- [Exercise]
Give again, exactly as written, each line of the material below starting at the line that contains "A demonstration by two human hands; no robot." and ending at the line that contains "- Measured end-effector". Both ends count, and no other line does.

- [Data extract]
BEGIN

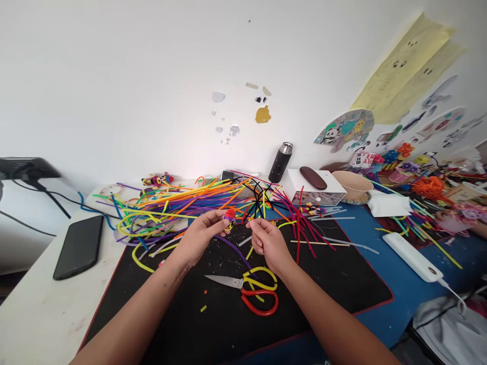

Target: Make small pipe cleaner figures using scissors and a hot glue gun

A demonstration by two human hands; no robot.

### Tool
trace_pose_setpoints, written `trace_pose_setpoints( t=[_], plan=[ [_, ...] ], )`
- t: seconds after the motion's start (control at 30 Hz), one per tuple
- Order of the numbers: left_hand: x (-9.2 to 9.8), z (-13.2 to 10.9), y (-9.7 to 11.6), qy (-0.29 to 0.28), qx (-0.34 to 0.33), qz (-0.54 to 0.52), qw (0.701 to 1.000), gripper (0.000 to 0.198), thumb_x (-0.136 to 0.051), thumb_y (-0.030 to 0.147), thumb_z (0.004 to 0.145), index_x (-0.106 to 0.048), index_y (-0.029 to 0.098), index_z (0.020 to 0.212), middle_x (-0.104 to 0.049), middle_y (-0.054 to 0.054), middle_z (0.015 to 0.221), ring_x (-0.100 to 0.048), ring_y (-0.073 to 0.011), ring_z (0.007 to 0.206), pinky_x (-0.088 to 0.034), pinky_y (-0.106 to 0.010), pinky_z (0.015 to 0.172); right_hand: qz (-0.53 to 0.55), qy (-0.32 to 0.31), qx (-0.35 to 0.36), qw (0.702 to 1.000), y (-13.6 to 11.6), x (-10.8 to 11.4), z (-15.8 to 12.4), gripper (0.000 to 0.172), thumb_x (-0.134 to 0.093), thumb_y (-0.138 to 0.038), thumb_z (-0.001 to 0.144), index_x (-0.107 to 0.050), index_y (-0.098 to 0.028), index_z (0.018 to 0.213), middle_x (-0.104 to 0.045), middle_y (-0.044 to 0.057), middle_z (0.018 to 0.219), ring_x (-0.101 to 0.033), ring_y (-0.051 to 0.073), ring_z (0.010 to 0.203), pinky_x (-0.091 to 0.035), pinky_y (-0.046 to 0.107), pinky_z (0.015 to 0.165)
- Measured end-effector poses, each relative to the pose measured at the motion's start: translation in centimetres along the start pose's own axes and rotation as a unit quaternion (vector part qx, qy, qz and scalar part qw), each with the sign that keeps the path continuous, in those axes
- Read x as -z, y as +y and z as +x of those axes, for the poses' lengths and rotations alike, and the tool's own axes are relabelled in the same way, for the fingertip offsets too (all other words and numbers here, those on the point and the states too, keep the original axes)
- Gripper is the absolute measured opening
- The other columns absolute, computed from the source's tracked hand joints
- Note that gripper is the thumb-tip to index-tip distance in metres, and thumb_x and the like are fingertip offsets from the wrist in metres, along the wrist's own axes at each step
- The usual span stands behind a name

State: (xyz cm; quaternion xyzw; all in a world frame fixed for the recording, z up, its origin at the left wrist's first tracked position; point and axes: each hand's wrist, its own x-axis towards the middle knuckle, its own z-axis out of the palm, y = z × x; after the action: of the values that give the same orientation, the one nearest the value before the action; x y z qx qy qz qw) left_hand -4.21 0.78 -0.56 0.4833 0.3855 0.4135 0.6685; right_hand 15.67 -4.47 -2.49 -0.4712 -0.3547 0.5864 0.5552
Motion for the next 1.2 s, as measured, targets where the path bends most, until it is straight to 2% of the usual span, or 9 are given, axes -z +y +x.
trace_pose_setpoints(
  t=[0.17, 0.5, 0.97, 1.2],
  plan=[
    [0.3, 0.3, 0.1, 0.013, 0.001, -0.071, 0.997, 0.045, -0.097, 0.046, 0.069, -0.074, 0.017, 0.095, -0.072, -0.002, 0.089, -0.065, -0.0137, 0.074, -0.052, -0.026, 0.072, 0.0, -0.002, -0.006, 1.0, 0.4, 0.0, 0.2, 0.049, -0.086, -0.061, 0.079, -0.07, -0.016, 0.088, -0.037, -0.012, 0.049, -0.029, 0.004, 0.038, -0.015, 0.02, 0.041],
    [0.3, 0.2, 0.5, 0.024, 0.018, -0.112, 0.993, 0.05, -0.102, 0.045, 0.062, -0.075, 0.015, 0.092, -0.072, 0.0, 0.081, -0.068, -0.0128, 0.07, -0.053, -0.025, 0.069, -0.009, -0.004, -0.011, 1.0, 0.7, -0.5, 0.2, 0.049, -0.084, -0.061, 0.078, -0.07, -0.016, 0.087, -0.037, -0.012, 0.048, -0.028, 0.004, 0.038, -0.015, 0.02, 0.04],
    [0.5, 0.3, -0.1, 0.009, 0.035, -0.132, 0.991, 0.045, -0.101, 0.043, 0.065, -0.078, 0.014, 0.091, -0.073, -0.002, 0.08, -0.07, -0.0129, 0.07, -0.056, -0.023, 0.068, -0.008, -0.01, -0.019, 1.0, 0.9, -0.5, 0.1, 0.046, -0.084, -0.059, 0.079, -0.07, -0.016, 0.088, -0.039, -0.012, 0.049, -0.029, 0.005, 0.038, -0.014, 0.02, 0.041],
    [0.3, 0.1, 0.1, 0.001, 0.056, -0.11, 0.992, 0.044, -0.101, 0.043, 0.064, -0.077, 0.015, 0.089, -0.072, -0.001, 0.08, -0.068, -0.0132, 0.07, -0.054, -0.025, 0.069, -0.01, -0.004, -0.008, 1.0, -0.1, -0.8, 0.2, 0.046, -0.084, -0.058, 0.079, -0.07, -0.016, 0.088, -0.038, -0.012, 0.049, -0.029, 0.005, 0.039, -0.016, 0.021, 0.041]
  ],
)
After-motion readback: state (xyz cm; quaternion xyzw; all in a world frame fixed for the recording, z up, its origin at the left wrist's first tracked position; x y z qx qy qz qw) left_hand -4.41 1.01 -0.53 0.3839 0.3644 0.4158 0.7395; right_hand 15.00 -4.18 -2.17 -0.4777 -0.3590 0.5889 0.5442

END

- [Output for this exercise]
A demonstration by two human hands; no robot.

### Tool
trace_pose_setpoints, written `trace_pose_setpoints( t=[_], plan=[ [_, ...] ], )`
- t: seconds after the motion's start (control at 30 Hz), one per tuple
- Order of the numbers: left_hand: x (-9.2 to 9.8), z (-13.2 to 10.9), y (-9.7 to 11.6), qy (-0.29 to 0.28), qx (-0.34 to 0.33), qz (-0.54 to 0.52), qw (0.701 to 1.000), gripper (0.000 to 0.198), thumb_x (-0.136 to 0.051), thumb_y (-0.030 to 0.147), thumb_z (0.004 to 0.145), index_x (-0.106 to 0.048), index_y (-0.029 to 0.098), index_z (0.020 to 0.212), middle_x (-0.104 to 0.049), middle_y (-0.054 to 0.054), middle_z (0.015 to 0.221), ring_x (-0.100 to 0.048), ring_y (-0.073 to 0.011), ring_z (0.007 to 0.206), pinky_x (-0.088 to 0.034), pinky_y (-0.106 to 0.010), pinky_z (0.015 to 0.172); right_hand: qz (-0.53 to 0.55), qy (-0.32 to 0.31), qx (-0.35 to 0.36), qw (0.702 to 1.000), y (-13.6 to 11.6), x (-10.8 to 11.4), z (-15.8 to 12.4), gripper (0.000 to 0.172), thumb_x (-0.134 to 0.093), thumb_y (-0.138 to 0.038), thumb_z (-0.001 to 0.144), index_x (-0.107 to 0.050), index_y (-0.098 to 0.028), index_z (0.018 to 0.213), middle_x (-0.104 to 0.045), middle_y (-0.044 to 0.057), middle_z (0.018 to 0.219), ring_x (-0.101 to 0.033), ring_y (-0.051 to 0.073), ring_z (0.010 to 0.203), pinky_x (-0.091 to 0.035), pinky_y (-0.046 to 0.107), pinky_z (0.015 to 0.165)
- Measured end-effector poses, each relative to the pose measured at the motion's start: translation in centimetres along the start pose's own axes and rotation as a unit quaternion (vector part qx, qy, qz and scalar part qw), each with the sign that keeps the path continuous, in those axes

This completes the required output.